TASK INSTRUCTIONS
Starting at the line containing "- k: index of" and ending at the line containing "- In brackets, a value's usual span", print every line of the material below exactly, both ends included, and stop there.

SUPPLIED INFORMATION

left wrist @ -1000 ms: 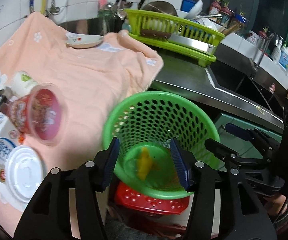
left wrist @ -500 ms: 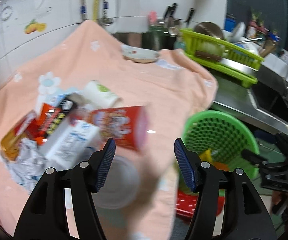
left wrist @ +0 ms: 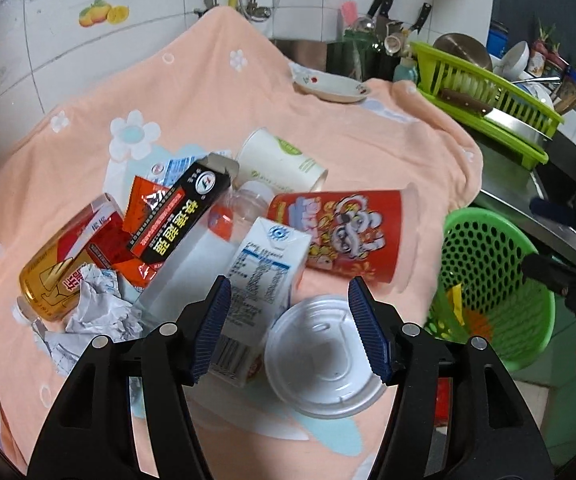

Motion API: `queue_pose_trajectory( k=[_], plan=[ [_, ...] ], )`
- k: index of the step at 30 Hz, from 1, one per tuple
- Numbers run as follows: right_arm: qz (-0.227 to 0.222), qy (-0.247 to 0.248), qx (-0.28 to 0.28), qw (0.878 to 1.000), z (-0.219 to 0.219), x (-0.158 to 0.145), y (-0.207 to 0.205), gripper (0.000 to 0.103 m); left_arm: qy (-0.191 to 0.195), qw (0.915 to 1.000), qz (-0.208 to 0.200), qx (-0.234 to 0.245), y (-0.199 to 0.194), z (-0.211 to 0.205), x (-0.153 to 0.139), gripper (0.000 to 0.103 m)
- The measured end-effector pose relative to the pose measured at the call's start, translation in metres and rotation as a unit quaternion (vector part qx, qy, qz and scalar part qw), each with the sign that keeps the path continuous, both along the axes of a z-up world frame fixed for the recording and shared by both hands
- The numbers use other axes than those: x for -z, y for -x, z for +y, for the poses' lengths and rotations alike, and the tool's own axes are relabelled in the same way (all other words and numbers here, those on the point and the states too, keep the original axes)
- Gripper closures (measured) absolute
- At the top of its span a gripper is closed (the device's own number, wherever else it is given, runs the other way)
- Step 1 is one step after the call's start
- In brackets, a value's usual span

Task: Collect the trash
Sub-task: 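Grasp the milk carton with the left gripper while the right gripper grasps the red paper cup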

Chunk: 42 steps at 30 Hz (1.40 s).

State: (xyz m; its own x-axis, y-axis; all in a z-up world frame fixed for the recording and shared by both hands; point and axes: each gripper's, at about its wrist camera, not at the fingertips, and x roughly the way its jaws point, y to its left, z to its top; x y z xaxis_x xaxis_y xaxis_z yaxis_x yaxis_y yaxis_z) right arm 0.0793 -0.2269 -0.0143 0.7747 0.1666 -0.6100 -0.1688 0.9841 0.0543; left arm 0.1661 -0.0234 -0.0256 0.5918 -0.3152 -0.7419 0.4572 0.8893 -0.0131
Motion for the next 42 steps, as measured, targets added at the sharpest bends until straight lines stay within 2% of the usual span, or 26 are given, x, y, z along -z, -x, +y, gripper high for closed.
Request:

REPLY
- k: index of the step at 30 Hz, from 1, one per tuple
- Numbers run as follows: right_arm: qz (-0.227 to 0.222), qy (-0.247 to 0.248), qx (-0.28 to 0.28), qw (0.878 to 1.000), z (-0.219 to 0.219), x (-0.158 to 0.145), y (-0.207 to 0.205), gripper (0.000 to 0.103 m); left_arm: qy (-0.191 to 0.195), qw (0.915 to 1.000), qz (-0.208 to 0.200), qx (-0.234 to 0.245), y (-0.199 to 0.194), z (-0.211 to 0.205), x (-0.153 to 0.139), gripper (0.000 to 0.103 m)
- The measured end-effector pose relative to the pose measured at the call's start, translation in metres and rotation as a unit quaternion (vector part qx, qy, qz and scalar part qw), each with the sign that keeps the path continuous, both along the axes of a z-up world frame fixed for the recording and shared by both hands
- The numbers use other axes than those: x for -z, y for -x, z for +y, for the poses' lengths and rotations alike, and the tool's own axes are relabelled in the same way (all other words and numbers here, those on the point and the states too, keep the original axes)
- Gripper closures (measured) absolute
- At the top of its span a gripper is closed (the device's own number, wherever else it is given, runs the other way)
- Step 1 is one step after the call's start
- In brackets, a value's usual span

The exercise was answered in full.